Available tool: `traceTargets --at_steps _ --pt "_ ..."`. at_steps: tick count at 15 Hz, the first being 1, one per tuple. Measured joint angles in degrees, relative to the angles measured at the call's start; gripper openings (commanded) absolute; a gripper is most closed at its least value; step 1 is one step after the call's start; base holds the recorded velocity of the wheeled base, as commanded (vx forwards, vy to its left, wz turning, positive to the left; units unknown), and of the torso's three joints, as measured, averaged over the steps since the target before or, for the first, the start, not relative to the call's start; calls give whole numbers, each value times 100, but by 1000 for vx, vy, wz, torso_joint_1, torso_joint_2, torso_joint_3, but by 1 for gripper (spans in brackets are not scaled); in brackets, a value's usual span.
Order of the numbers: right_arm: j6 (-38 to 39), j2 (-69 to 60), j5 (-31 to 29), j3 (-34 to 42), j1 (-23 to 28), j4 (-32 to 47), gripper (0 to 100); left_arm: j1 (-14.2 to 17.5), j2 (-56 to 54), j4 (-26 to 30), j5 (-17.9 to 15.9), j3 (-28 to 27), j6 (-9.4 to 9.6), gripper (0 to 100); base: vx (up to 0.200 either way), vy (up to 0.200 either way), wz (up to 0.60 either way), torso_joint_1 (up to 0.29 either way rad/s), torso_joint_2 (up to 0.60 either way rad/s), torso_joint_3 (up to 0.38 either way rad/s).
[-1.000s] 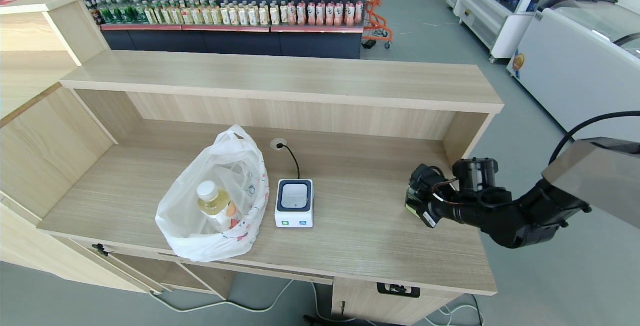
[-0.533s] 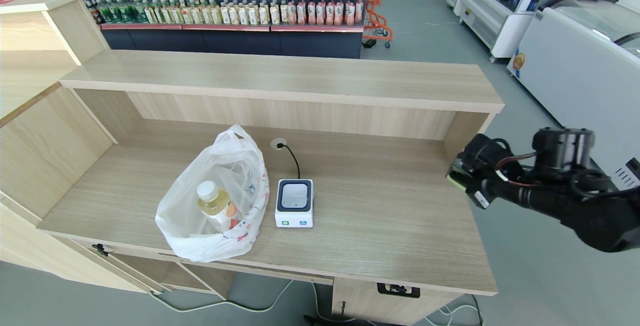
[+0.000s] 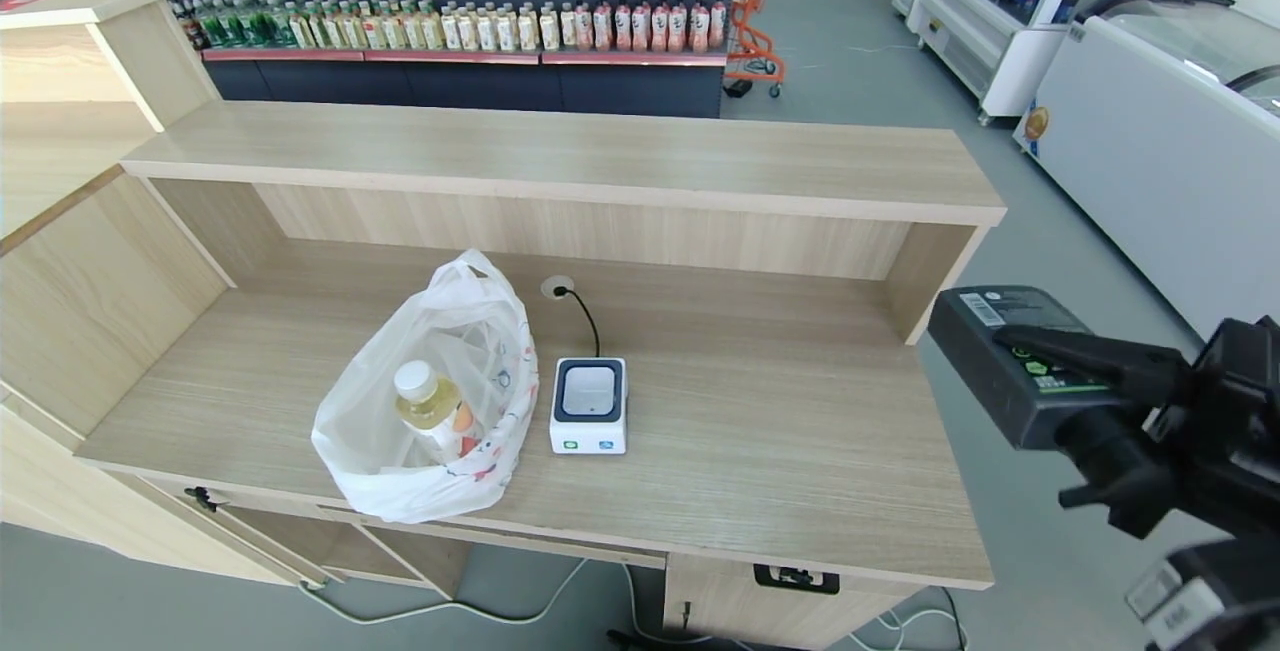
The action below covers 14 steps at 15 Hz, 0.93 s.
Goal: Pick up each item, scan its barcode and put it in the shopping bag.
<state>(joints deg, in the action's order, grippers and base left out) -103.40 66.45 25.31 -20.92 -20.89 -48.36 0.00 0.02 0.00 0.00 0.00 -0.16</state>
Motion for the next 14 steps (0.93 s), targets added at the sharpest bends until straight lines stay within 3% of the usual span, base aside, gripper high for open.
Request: traceTargets --at_steps 3,6,14 --pt "-1676 -496 358 85 -1268 -361 0 0 0 0 0 0 0 100 0 0 0 0 0 0" --pt "-2670 -636 450 107 -2215 -1519 0 0 0 0 0 0 0 100 0 0 0 0 0 0" --pt "-2946 -601 633 157 -2872 -1692 0 0 0 0 0 0 -2 100 0 0 0 0 0 0"
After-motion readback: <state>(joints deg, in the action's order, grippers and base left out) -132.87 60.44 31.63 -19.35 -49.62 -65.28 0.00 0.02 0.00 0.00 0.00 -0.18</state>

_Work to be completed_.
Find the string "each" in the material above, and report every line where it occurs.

_Exercise output_.
Available tool: `traceTargets --at_steps _ --pt "_ ..."`. at_steps: tick count at 15 Hz, the first being 1, one per tuple. Measured joint angles in degrees, relative to the angles measured at the call's start; gripper openings (commanded) absolute; a gripper is most closed at its least value; step 1 is one step after the call's start; base holds the recorded velocity of the wheeled base, as commanded (vx forwards, vy to its left, wz turning, positive to the left; units unknown), and of the torso's three joints, as measured, averaged over the steps since the target before or, for the first, the start, not relative to the call's start; calls give whole numbers, each value times 100, but by 1000 for vx, vy, wz, torso_joint_1, torso_joint_2, torso_joint_3, but by 1 for gripper (spans in brackets are not scaled); in brackets, a value's usual span.
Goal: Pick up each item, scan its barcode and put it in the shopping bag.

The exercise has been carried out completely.